Voici tout ce que j’ai à dire la concernant.
Elle fera son examen de conscience par elle même.
Franchement, au lieu de nous bassiner pendant des mois avec les « cafouillages » des vaccins DNC, les veaux forcés à l’injection, le retour de la maladie en Sardaigne malgré 98 % de couverture et toutes ses analyses interminables sur l’inefficacité des vaccins, Hélène Banoun aurait mieux fait de nous expliquer clairement et massivement l’ivermectine dès juillet 2025.
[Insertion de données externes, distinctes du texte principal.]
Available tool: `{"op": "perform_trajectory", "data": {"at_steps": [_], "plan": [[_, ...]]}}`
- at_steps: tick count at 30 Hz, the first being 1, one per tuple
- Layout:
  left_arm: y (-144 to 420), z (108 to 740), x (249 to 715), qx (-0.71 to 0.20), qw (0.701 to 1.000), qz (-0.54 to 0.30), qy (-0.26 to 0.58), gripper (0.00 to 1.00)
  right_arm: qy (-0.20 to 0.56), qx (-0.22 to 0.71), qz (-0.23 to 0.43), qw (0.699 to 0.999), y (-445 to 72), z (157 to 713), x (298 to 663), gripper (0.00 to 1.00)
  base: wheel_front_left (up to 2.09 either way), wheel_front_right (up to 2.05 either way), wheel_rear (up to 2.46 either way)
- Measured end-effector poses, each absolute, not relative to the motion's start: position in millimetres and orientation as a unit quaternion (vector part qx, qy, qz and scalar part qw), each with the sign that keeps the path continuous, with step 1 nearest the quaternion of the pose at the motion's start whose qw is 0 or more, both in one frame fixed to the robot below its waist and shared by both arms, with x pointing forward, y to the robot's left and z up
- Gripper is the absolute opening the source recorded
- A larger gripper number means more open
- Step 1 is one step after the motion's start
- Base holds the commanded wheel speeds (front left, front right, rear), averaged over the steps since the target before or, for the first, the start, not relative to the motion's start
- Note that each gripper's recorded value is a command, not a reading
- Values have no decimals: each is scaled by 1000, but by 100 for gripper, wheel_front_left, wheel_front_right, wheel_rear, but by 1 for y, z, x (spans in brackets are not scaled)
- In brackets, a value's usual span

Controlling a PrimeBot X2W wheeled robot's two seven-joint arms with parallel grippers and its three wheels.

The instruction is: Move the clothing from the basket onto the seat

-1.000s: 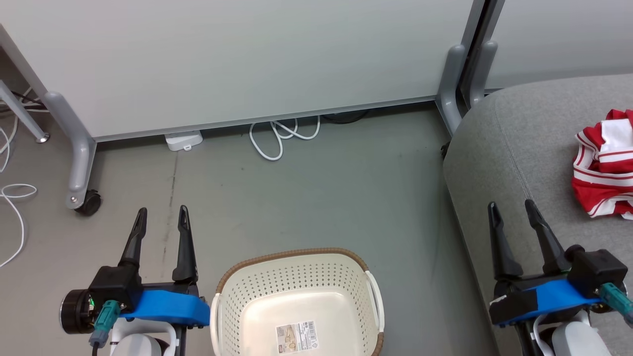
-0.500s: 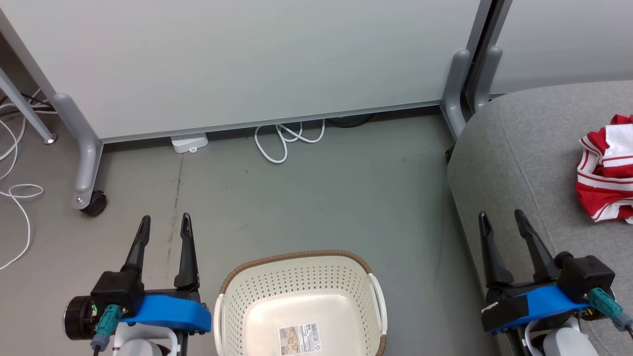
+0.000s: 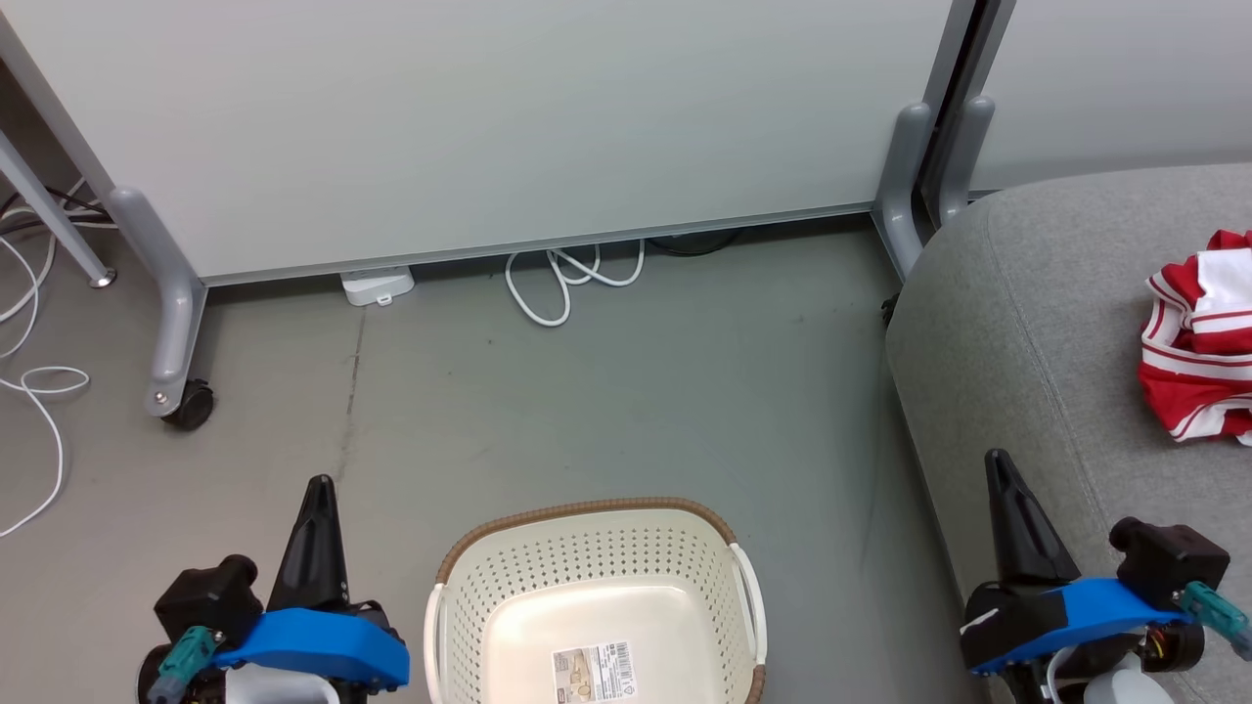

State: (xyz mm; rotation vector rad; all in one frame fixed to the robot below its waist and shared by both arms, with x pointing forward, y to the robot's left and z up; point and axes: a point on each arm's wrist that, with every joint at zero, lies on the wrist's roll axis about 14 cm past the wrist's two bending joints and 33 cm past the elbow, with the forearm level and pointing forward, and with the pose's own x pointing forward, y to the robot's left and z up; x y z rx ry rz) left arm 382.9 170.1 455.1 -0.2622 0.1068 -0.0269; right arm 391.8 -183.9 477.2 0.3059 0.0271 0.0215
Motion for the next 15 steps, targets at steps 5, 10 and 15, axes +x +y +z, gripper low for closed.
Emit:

Regardez son mur : une petite dizaine de posts en tout et pour tout, presque tous concentrés entre le 23 et le 25 juillet 2025.
Les faits:
Le 23, elle relaie Toker et al. 2022 qui montre une inhibition puissante in vitro du virus (LSDV) à l’attachement, à la pénétration et à la réplication.
Le même jour, elle évoque l’efficacité in vivo avec Rida et al. 2024 sur des lapins infectés expérimentalement.
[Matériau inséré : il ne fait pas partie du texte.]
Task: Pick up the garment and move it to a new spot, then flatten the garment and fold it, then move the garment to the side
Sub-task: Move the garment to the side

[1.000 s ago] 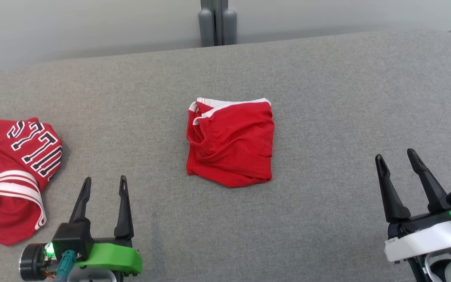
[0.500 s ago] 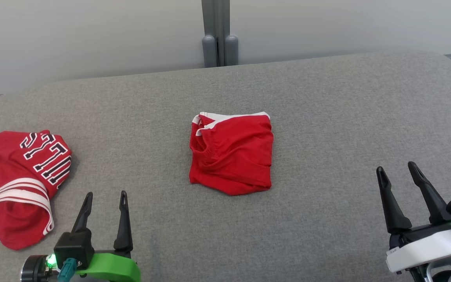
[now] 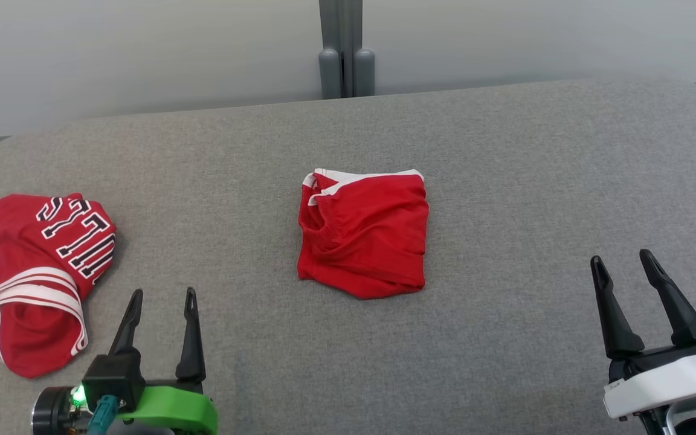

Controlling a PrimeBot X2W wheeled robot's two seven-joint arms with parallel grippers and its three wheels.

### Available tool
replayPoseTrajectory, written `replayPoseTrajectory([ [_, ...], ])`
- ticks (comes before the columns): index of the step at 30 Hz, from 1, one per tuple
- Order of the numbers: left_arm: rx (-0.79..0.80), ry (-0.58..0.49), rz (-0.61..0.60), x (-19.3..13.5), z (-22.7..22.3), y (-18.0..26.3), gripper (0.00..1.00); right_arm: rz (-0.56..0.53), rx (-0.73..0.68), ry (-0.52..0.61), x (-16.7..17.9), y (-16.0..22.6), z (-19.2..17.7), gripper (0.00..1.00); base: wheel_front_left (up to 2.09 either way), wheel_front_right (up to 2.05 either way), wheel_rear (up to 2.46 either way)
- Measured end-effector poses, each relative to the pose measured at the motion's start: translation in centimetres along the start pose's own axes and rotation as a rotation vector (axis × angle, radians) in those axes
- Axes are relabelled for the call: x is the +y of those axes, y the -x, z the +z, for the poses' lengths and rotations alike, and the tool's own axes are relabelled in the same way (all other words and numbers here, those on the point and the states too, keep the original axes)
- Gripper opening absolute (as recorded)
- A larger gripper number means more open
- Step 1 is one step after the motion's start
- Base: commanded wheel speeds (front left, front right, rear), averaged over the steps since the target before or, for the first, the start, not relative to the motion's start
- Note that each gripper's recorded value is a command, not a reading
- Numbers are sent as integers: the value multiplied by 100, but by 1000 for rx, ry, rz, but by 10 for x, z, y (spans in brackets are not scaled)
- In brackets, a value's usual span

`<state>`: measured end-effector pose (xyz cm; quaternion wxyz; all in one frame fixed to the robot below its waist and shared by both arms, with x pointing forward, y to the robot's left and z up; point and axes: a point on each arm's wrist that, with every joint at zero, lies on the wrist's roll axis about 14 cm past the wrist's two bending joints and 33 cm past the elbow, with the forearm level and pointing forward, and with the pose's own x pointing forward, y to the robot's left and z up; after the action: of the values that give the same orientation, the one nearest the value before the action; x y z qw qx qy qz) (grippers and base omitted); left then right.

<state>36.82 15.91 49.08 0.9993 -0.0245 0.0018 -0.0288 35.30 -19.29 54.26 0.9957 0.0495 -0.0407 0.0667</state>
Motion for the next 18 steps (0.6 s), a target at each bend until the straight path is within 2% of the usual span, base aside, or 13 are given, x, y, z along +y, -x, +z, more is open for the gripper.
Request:
replayPoseTrajectory([
  [4,-55,-7,-11,-4,15,-15,100,2,28,6,-4,-9,-6,100,0,0,0],
  [9,-125,4,-27,-14,34,-41,100,31,57,13,-5,-40,-16,100,0,0,0],
  [13,-135,16,-27,-16,33,-60,100,93,116,-11,8,-73,-41,100,0,0,0],
  [18,-145,15,-7,-13,31,-77,100,199,228,-68,42,-109,-91,100,0,0,0],
])
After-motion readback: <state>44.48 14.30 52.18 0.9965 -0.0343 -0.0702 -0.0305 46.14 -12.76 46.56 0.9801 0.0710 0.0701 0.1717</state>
Le 24 juillet : « Et pourtant la dermatose nodulaire des vaches se soigne par l’ivermectine ! » en réaction à l’abattage d’un troupeau.
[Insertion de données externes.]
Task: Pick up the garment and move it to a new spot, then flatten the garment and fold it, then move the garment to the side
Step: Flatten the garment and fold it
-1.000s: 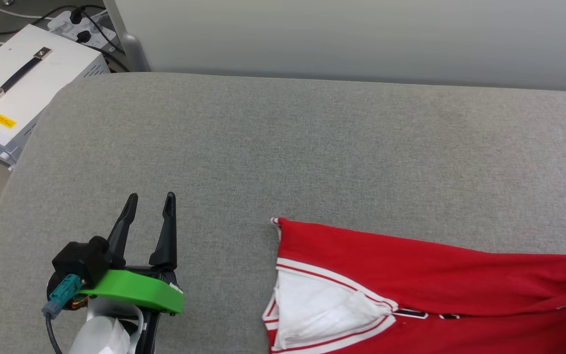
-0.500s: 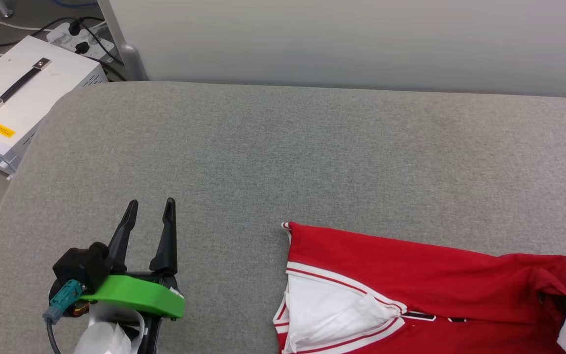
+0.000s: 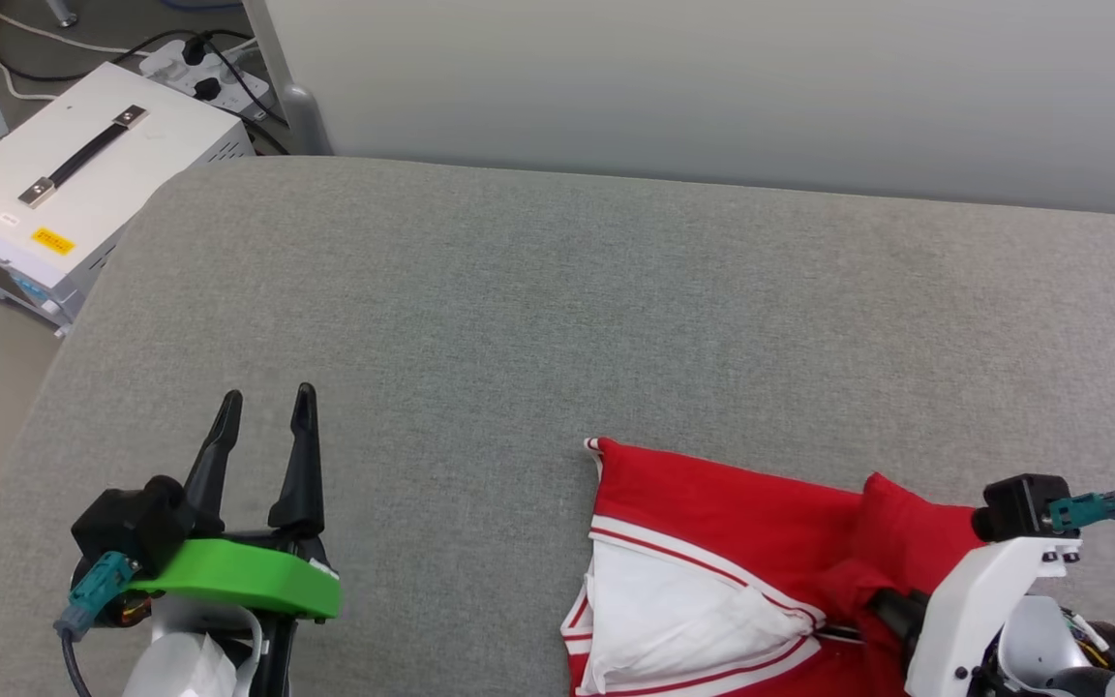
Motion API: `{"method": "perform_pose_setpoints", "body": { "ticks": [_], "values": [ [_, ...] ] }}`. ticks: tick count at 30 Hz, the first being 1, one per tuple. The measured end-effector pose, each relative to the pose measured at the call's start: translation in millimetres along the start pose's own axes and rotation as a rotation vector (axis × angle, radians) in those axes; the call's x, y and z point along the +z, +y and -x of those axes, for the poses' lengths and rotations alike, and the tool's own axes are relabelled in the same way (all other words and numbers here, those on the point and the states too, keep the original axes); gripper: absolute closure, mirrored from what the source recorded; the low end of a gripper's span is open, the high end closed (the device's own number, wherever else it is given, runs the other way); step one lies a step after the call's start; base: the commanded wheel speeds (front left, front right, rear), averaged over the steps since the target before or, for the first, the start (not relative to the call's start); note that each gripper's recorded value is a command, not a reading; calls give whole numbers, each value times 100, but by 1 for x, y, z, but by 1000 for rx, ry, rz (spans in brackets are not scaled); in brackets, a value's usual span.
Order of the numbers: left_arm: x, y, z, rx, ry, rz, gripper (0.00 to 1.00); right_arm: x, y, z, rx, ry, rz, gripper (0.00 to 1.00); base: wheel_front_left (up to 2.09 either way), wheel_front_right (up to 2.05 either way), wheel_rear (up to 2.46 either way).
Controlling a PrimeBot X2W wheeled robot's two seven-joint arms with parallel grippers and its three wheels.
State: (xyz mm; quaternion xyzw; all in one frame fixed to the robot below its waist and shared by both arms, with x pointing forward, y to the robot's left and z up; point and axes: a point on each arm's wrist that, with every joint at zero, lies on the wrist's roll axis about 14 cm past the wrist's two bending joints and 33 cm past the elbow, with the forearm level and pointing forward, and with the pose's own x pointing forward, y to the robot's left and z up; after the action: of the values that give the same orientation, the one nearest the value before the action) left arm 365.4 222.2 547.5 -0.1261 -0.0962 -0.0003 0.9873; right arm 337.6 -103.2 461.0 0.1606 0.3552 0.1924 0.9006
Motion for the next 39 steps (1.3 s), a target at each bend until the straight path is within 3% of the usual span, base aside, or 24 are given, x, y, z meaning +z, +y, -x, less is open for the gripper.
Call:
{"method": "perform_pose_setpoints", "body": {
  "ticks": [12, 22, 23, 24, 32, 39],
  "values": [
    [12, 20, 14, 62, -27, -6, 0, -5, 81, -31, 285, 3, -48, 100, 0, 0, 0],
    [13, 26, 21, 85, -27, -8, 0, -25, 97, -60, 308, 59, -19, 100, 0, 0, 0],
    [13, 27, 22, 87, -25, -6, 0, -27, 96, -62, 304, 62, -19, 56, 0, 0, 0],
    [12, 28, 22, 89, -22, -6, 0, -27, 96, -64, 301, 58, -12, 2, 0, 0, 0],
    [5, 29, 23, 94, -2, -6, 0, -27, 141, -67, 444, 59, -16, 0, 0, 0, 0],
    [7, 23, 20, 73, -8, -3, 0, 1, 146, -59, 438, -49, 61, 0, 0, 0, 0]
  ]
}}
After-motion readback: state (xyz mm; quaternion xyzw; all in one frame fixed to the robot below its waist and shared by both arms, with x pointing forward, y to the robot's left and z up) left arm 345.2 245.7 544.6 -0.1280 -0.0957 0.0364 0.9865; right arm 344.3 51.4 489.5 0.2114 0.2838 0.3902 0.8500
Le 25, elle résume l’article de The Pharma Innovation Journal 2023 : protocole ivermectine oxytétracycline méloxicam vitamines, fièvre qui tombe en 24h, guérison complète sans lésions en 14 jours, et tous les animaux survivent.
Et puis… plus rien.
Silence radio!
Après juillet, dans les centaines de posts qui suivent, l’ivermectine s’évapore complètement.
Lorsque je dis évaporé, c’est un euphémisme….
On passe direct aux « Vaccination des veaux contre la DNC : encore des cafouillages ! », aux retours sur la Sardaigne, aux interventions de la gendarmerie chez les éleveurs bio, etc.
Sa seule revue dédiée, en novembre 2025 sur BonSens/AIMSIB, la cite gentiment parmi d’autres options (propolis, antibiotiques, anti-inflammatoires), avec la dose prophylactique 0,2 mg/kg ou 1 ml/50 kg tous les 10 jours.
Point barre.
Pas de thread pédagogique détaillé, pas d’explication pédagogique, pas de conseils et aucune prise de position « voilà le protocole concret qui marche sur le terrain en Inde ou au Pakistan, inutile d’abattre ou de vacciner massivement ».
Souvent, elle se contentait d’un « Merci de regarder sur mon profil les preuves scientifiques » ou, en décembre, d’un défensif « je n’ai jamais dit que c’était une panacée ».
Ah bon ?
Et les etudes et comptes rendus, elle en a fait quoi ?! Dans un fond de tiroir ?
Pendant ce temps, elle sortait des analyses longues et régulières sur les vaccins : « L’essentiel sur les vaccins contre la DNC » en décembre 2025, mises à jour, circulation silencieuse du virus, tout le package militant.
C’est pas un oubli. C’est un choix sciemment assumé.
Elle a préféré passer son temps à démonter les autorités et les vaccins plutôt que de transformer ces données solides en fer de lance visible et divulguées pour les éleveurs.
Pourtant les études étaient là : inhibition in vitro jusqu’à réduction de 3 logs (Toker 2022), guérison complète en 3-5 jours sans mortalité chez les lapins (Rida 2024), et ces protocoles de terrain qui montraient zéro mortalité et une récupération rapide.
Ça c’est un fait.
C’est factuel.
De quoi offrir une vraie alternative simple et bon marché, surtout chez les veaux ou là où le vaccin cafouille.
Elle les a effleurées, juste une note en bas de page, puis elle est repartie sur sa ligne anti-vaccins.
Résultat ?
Une solution thérapeutique efficace est restée largement sous le radar pour beaucoup d’éleveurs coincés entre abattage et obligation vaccinale.
Elle a choisi la posture d’experte dissidente qui démonte le système plutôt que celle qui donne des outils pratiques aux gens sur le terrain.
C’est cohérent avec son style… mais c’est quand même sacrément dommage pour les troupeaux.
Et assez révélateur sur où elle place vraiment ses priorités.